- [Task brief]: Report only how many lines of the records contain the word "wooden".

- [Dataset records]:

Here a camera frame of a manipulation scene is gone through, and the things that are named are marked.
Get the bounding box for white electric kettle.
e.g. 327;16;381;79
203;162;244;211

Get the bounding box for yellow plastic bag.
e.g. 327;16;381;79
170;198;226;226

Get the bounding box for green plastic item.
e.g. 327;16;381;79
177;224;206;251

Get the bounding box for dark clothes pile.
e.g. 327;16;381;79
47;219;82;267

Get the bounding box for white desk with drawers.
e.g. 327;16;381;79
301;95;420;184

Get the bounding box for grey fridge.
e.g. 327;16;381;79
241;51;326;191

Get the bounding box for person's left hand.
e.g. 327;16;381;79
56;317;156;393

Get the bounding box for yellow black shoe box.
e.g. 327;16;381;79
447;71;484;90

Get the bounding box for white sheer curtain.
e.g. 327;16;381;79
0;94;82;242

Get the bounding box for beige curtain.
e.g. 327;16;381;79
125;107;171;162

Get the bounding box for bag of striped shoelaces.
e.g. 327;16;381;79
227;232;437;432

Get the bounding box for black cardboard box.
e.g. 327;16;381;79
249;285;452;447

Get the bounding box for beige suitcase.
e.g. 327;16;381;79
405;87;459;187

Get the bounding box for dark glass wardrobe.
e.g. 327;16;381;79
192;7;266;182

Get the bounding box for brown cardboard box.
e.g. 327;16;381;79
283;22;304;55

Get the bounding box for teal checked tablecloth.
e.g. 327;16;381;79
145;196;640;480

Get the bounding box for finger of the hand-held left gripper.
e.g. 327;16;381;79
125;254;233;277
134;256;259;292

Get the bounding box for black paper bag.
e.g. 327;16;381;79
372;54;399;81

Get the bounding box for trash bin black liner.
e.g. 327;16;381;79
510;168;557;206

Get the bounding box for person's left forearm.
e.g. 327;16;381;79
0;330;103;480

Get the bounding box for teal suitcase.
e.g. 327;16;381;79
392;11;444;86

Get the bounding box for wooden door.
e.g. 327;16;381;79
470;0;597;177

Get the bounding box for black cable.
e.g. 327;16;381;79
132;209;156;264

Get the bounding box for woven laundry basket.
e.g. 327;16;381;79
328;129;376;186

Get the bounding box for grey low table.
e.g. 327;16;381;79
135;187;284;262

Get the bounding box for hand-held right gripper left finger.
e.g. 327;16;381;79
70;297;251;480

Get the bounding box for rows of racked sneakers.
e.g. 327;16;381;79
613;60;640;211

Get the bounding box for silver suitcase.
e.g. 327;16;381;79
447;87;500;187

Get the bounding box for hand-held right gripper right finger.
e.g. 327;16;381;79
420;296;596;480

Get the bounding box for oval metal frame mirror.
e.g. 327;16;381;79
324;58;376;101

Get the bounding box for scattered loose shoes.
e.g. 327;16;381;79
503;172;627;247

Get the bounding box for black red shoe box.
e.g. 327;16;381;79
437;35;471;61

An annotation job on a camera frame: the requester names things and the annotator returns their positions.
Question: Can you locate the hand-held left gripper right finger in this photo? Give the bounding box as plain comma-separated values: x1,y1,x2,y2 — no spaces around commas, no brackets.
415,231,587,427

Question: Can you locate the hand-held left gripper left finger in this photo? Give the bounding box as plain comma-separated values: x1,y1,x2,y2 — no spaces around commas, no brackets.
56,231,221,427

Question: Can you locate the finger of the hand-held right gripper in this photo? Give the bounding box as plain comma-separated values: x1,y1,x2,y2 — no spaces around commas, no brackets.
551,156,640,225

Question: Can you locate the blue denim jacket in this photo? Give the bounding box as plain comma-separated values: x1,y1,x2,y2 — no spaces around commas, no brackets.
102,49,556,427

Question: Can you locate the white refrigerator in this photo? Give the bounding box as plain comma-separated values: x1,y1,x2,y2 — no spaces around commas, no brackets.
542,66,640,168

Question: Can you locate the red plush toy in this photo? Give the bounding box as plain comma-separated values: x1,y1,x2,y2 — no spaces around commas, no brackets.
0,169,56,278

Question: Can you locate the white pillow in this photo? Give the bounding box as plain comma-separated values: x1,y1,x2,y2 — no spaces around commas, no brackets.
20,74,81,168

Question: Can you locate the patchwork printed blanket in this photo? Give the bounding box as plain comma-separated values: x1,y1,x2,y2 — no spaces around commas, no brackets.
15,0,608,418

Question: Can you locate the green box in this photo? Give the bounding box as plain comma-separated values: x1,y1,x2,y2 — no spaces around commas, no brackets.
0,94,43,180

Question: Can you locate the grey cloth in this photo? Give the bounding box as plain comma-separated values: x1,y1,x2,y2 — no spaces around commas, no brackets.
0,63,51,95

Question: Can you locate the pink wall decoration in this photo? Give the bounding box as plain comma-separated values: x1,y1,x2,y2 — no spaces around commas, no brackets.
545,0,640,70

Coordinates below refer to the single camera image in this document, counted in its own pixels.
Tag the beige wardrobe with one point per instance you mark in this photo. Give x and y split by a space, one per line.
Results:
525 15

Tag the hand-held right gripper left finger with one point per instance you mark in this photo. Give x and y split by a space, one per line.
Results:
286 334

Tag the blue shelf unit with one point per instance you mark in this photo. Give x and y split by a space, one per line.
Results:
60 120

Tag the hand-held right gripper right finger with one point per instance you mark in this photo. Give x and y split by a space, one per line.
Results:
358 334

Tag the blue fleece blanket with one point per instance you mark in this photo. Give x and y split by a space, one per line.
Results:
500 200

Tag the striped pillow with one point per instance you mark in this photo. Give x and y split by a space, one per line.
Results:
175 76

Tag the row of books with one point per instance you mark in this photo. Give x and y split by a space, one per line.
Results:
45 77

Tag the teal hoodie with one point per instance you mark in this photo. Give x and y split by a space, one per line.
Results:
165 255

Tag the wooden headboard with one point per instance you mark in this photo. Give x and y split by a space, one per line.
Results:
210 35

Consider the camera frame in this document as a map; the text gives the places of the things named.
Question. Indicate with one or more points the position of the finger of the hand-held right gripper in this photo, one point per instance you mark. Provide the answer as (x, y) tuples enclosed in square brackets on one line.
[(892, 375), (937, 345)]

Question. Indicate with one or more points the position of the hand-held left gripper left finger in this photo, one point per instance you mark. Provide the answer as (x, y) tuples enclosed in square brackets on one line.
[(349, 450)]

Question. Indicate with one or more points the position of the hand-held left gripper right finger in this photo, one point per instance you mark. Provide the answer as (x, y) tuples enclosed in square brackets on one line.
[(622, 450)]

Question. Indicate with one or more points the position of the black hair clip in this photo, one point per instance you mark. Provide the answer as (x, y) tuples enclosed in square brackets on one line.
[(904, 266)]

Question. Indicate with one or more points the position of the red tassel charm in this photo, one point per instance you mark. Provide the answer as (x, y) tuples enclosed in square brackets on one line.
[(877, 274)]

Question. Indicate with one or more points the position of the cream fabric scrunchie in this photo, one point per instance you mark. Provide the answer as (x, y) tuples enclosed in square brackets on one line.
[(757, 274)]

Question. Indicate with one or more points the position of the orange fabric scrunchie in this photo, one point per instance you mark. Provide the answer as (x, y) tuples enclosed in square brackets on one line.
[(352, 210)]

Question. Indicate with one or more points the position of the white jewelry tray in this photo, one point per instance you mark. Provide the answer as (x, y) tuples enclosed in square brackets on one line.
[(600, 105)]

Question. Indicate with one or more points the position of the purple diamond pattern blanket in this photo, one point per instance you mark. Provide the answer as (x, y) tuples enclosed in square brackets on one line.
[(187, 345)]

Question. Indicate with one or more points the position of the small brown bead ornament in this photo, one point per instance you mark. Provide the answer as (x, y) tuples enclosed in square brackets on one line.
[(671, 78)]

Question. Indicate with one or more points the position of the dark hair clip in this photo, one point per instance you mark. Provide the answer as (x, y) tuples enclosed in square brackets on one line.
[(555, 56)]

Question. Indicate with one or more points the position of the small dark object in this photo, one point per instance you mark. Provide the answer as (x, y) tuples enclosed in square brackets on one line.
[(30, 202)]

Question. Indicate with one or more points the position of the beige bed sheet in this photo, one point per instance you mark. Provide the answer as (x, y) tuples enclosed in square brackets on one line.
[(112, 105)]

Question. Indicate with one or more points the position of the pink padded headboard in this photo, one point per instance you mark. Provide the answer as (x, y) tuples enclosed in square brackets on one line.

- [Expected answer]: 2